= To do =
The data below holds a line containing "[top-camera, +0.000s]" and a line containing "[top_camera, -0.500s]"; please quote exactly those two lines and every line between them, and nothing else.

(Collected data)

/---

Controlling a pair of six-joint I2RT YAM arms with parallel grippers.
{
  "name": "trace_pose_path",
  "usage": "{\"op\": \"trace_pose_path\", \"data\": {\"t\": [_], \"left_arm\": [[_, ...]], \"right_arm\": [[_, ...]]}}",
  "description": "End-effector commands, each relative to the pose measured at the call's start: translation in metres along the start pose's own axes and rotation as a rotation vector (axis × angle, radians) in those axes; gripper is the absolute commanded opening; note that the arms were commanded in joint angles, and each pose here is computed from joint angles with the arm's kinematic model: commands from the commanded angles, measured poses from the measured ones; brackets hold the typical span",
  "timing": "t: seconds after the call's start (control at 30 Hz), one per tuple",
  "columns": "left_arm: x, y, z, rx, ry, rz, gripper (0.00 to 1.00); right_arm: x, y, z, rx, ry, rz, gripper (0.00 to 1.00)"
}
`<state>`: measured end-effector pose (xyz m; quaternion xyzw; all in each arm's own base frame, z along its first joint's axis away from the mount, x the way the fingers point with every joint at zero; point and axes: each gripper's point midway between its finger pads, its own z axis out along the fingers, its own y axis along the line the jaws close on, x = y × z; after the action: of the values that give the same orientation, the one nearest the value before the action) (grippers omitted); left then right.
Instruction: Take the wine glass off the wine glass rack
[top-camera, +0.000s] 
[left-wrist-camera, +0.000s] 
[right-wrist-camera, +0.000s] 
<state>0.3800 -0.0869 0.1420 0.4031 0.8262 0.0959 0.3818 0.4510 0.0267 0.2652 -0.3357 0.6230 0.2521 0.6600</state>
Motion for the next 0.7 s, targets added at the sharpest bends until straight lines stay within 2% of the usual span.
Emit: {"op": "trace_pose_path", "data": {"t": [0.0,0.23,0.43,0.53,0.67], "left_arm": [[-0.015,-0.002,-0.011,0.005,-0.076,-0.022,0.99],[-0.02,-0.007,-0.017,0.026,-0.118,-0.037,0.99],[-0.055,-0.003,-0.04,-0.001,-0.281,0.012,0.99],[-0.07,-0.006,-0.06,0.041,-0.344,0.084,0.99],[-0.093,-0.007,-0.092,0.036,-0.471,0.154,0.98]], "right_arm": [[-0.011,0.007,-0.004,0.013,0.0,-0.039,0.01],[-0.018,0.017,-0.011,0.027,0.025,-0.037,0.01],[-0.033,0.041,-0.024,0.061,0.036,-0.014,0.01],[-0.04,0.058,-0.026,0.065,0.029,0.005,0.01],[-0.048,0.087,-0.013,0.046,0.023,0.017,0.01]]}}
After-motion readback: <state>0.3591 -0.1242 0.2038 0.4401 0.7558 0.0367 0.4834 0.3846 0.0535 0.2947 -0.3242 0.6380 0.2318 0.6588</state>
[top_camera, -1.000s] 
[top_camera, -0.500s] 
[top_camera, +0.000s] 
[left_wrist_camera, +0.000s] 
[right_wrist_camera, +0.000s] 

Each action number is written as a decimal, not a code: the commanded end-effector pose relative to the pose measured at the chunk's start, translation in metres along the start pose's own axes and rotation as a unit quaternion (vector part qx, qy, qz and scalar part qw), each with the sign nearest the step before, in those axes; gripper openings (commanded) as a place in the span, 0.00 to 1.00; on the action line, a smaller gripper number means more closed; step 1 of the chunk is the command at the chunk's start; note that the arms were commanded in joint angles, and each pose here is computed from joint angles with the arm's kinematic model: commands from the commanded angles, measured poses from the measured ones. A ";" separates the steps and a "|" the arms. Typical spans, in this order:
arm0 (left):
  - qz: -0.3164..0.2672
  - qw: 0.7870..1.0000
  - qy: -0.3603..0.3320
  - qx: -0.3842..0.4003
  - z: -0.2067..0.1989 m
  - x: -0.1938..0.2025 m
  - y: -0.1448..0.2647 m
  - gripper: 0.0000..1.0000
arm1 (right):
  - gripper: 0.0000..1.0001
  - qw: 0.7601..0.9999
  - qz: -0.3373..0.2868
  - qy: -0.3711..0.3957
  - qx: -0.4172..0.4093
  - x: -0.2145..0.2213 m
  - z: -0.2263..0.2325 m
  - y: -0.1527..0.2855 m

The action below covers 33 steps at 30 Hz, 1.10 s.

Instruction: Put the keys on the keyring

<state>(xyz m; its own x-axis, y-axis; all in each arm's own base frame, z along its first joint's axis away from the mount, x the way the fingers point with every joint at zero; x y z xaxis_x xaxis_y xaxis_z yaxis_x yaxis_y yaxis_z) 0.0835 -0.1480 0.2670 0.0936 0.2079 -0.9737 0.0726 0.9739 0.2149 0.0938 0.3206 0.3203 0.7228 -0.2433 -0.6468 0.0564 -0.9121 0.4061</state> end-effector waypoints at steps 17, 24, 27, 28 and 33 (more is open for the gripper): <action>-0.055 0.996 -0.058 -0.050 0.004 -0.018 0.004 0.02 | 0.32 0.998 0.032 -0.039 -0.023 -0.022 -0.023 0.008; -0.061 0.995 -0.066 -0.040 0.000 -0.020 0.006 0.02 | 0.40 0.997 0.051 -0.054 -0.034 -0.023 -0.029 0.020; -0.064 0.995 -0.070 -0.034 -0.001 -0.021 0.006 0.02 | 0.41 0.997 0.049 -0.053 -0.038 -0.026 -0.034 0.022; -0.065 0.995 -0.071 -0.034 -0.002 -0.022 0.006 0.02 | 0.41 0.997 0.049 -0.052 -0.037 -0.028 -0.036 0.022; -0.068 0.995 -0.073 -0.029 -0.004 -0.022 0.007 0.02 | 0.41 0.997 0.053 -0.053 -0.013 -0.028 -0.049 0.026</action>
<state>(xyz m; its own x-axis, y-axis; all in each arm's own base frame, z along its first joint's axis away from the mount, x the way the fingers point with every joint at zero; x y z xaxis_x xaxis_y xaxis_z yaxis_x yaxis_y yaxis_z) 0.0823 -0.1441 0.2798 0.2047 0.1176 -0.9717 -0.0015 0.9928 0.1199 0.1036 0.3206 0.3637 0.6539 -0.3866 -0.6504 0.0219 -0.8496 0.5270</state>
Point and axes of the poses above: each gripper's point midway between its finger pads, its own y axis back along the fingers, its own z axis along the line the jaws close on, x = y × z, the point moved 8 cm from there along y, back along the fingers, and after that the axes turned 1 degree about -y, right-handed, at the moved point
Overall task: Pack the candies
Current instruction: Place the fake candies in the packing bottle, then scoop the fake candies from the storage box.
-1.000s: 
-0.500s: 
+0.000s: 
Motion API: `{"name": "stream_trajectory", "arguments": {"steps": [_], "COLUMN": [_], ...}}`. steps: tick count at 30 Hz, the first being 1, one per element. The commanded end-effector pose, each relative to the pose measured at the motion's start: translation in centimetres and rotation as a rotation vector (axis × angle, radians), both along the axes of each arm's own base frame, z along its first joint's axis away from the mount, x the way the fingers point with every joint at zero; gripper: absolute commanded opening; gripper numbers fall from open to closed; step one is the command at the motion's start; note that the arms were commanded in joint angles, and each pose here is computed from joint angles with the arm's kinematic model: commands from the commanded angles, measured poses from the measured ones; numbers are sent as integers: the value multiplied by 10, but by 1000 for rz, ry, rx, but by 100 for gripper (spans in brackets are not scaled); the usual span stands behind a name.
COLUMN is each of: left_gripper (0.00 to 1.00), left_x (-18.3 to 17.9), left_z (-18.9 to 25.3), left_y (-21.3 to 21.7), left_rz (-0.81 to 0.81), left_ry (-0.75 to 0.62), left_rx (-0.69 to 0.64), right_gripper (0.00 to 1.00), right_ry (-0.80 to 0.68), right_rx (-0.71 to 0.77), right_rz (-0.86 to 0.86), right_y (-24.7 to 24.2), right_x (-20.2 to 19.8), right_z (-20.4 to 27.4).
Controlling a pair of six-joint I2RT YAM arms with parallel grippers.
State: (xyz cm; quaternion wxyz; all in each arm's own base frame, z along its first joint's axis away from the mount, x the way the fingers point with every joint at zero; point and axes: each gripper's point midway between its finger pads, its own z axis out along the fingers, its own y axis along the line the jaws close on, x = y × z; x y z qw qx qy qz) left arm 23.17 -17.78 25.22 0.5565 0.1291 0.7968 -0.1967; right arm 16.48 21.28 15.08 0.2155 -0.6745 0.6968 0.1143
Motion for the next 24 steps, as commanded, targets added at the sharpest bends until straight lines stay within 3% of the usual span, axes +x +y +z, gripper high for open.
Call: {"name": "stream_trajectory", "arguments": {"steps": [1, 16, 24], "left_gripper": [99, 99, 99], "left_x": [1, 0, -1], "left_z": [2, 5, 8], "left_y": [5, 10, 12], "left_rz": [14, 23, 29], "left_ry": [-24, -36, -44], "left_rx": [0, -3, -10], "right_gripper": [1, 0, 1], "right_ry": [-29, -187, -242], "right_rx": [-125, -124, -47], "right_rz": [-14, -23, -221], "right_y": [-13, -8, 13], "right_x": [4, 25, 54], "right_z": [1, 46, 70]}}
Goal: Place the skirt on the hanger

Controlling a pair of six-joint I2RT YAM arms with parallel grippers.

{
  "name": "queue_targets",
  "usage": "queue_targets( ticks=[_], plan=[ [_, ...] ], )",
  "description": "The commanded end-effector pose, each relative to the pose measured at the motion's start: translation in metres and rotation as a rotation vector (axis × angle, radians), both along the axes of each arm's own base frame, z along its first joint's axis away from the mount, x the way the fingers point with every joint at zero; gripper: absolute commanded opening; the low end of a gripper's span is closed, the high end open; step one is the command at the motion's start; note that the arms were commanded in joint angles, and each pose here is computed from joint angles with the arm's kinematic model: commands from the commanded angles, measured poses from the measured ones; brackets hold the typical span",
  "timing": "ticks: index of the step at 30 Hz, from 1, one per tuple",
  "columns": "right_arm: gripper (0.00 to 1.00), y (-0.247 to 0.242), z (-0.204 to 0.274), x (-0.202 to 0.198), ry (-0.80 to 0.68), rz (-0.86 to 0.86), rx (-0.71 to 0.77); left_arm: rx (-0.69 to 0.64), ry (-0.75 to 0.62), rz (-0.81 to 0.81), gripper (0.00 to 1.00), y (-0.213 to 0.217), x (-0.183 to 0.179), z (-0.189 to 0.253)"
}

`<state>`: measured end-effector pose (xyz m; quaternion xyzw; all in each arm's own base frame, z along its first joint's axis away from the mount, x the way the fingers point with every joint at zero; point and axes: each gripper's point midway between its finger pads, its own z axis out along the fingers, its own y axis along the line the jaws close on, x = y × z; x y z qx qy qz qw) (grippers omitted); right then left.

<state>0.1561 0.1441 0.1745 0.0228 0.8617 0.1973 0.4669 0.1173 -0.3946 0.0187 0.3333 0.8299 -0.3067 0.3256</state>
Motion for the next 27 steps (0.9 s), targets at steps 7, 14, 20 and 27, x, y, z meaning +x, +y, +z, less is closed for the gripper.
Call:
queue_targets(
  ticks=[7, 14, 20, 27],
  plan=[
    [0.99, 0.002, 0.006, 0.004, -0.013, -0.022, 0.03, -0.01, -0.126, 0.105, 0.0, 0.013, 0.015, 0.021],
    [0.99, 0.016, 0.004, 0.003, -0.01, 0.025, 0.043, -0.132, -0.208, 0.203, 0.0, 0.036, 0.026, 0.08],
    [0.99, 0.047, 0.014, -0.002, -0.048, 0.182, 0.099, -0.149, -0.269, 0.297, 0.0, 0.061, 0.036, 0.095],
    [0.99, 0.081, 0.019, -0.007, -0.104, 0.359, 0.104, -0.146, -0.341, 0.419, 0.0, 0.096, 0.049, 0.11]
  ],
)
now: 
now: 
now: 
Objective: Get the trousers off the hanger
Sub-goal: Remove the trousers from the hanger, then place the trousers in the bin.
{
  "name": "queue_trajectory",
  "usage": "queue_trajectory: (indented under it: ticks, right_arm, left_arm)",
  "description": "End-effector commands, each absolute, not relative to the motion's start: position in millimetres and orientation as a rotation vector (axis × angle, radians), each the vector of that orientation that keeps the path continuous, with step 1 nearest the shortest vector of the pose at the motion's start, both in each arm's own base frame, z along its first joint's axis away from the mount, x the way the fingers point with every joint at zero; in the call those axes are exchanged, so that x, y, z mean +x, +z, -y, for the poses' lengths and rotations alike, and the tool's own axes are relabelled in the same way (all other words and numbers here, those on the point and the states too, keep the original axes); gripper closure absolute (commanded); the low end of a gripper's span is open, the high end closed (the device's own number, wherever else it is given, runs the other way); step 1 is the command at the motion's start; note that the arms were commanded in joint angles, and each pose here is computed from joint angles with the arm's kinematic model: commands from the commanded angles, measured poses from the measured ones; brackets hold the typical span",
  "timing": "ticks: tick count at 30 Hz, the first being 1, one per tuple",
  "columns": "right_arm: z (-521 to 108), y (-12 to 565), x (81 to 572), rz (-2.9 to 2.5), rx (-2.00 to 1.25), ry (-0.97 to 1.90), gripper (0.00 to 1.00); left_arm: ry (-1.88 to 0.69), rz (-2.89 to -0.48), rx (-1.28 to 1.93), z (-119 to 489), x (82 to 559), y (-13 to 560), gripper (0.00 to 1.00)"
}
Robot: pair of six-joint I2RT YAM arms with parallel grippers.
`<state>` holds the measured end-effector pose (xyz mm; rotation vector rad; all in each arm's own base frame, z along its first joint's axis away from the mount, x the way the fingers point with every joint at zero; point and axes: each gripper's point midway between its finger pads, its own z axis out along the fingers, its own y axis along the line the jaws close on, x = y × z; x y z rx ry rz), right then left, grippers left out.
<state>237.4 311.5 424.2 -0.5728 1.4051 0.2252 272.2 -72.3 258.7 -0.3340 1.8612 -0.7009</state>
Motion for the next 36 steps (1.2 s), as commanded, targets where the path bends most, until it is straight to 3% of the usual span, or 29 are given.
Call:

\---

= Solution to this task =
[top-camera, +0.000s] 
[left-wrist-camera, +0.000s] 
[right-wrist-camera, +0.000s] 
<state>0.3800 -0.0869 0.1420 0.4031 0.8262 0.0959 0.3818 0.4510 0.0267 0.2652 -0.3357 0.6230 0.2521 0.6600</state>
Motion for the next 0.7 s, targets added at the sharpest bends until straight lines stay within 2% of the usual span.
Emit: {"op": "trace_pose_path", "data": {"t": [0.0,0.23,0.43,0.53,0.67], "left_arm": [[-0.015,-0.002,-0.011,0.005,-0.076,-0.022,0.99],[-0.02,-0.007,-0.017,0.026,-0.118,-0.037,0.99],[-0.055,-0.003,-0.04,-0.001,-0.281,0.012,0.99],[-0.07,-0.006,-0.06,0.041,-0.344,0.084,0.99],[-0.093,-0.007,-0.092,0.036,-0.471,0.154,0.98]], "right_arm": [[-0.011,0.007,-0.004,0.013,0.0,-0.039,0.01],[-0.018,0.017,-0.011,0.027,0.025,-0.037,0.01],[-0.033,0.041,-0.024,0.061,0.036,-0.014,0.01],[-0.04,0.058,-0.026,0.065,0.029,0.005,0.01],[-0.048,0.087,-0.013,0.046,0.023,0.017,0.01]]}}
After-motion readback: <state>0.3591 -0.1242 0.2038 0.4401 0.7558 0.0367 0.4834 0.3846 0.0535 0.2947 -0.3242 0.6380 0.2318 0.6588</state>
[top_camera, -1.000s] 
[top_camera, -0.500s] 

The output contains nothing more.